Touching Soap Films 


Mathematical Visualization
Even for mathematicians it is not always sufficient to think only about abstract spaces and answer theoretical questions, they too need intuition for ideas, and they need confirmation of their conjectures which may come through practical experiments. Many questions in minimal surface theory come from experiments with soap films, for example from the experiments of the famous mathematician Courant and the physicist Plateau. In spite of their usefulness, such experiments must be restricted to relatively simple questions because of the lack of stability of soap films. As in many other areas, computer technology and stateoftheart visualization techniques led to new insight and spectacular breakthroughs. These new tools enabled researchers to work experimentally with perfect artificial soap films in virtual environments. New methods and techniques in mathematical visualization are responsible for the enormous development during recent years. Within this development are discrete geometric descriptions of surfaces and their curvature properties, as well as visualization methods and new software environments for interactive mathematical experiments.

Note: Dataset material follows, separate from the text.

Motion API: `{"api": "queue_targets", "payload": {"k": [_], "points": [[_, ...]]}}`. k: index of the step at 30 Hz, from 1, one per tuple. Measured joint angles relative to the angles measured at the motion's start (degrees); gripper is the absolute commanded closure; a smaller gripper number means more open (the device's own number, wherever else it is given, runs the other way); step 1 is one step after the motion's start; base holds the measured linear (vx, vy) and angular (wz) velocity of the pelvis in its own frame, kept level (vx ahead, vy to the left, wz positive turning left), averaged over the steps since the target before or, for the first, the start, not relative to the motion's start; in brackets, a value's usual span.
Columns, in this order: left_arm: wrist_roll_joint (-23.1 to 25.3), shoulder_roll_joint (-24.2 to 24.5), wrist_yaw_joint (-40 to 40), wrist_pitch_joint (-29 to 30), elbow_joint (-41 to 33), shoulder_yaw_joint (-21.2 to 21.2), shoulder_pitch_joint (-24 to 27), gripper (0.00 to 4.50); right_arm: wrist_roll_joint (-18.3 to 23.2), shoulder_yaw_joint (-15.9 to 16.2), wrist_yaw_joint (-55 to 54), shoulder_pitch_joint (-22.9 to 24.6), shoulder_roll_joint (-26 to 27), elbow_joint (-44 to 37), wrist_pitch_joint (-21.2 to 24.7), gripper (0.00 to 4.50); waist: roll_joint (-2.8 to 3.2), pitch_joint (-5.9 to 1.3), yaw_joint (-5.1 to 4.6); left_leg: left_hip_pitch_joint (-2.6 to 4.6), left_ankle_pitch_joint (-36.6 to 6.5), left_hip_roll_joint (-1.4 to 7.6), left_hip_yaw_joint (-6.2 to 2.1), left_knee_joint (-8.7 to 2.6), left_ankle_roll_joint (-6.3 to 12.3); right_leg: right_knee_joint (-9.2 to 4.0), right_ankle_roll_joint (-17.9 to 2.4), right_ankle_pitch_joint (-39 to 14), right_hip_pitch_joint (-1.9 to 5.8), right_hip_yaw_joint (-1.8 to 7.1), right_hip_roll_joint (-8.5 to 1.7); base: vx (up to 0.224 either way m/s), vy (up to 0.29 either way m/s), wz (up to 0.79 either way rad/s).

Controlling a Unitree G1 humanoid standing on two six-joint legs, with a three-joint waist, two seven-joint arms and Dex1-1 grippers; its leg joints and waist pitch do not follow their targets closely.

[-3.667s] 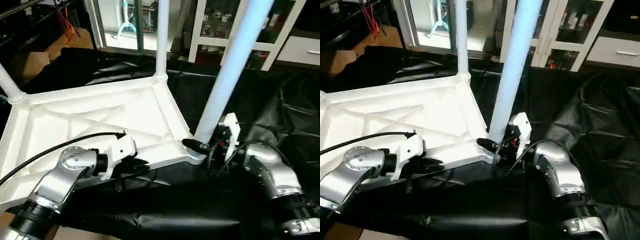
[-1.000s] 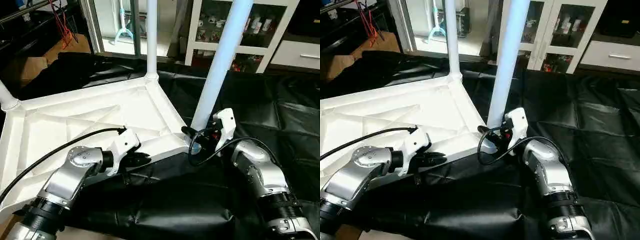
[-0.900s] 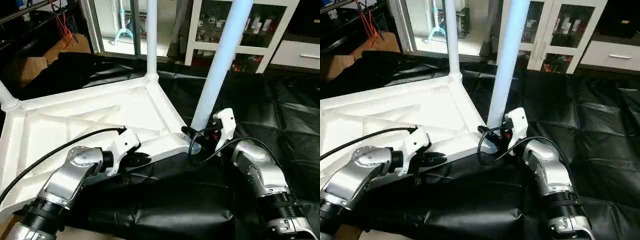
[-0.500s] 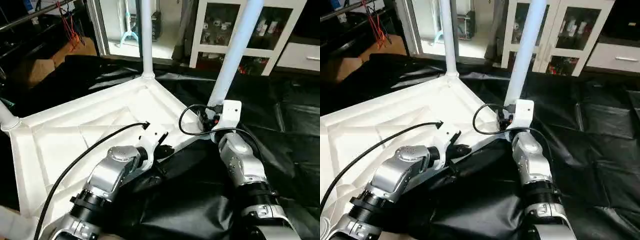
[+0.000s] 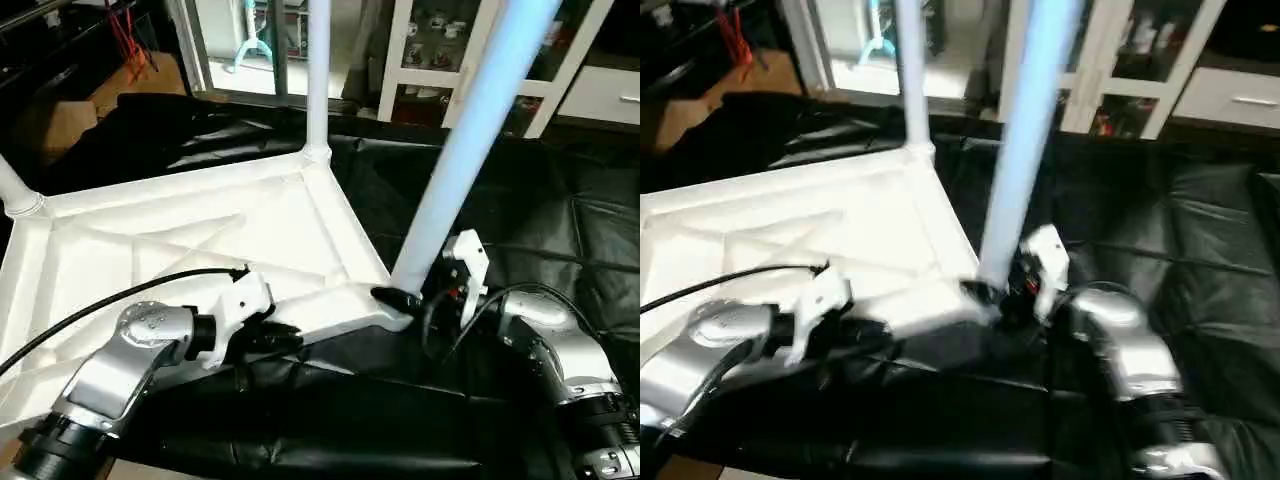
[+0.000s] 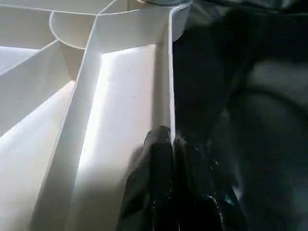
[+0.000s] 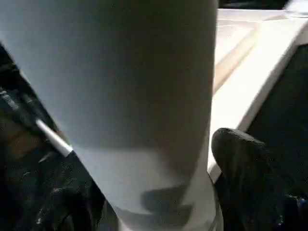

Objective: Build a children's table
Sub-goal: Rotate leg to tighten

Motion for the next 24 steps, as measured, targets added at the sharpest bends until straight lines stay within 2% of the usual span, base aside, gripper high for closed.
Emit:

In recent years it has become possible to enlarge the family of minimal surfaces considerably. We have learned how to construct new unbounded surfaces aimed at chosen geometrical shapes and also how to alter known surfaces. These new examples and especially their computer graphics images have in turn led to a better understanding of the geometry of general minimal surfaces and their underlying principles. They have also called attention to the structure of these surfaces in other scientific disciplines like crystallography and polymer chemistry. And not only do the images have aesthetic charm, they also serve as intuitive material for teaching and as aids to understanding for scholars in the discussion of new phenomena.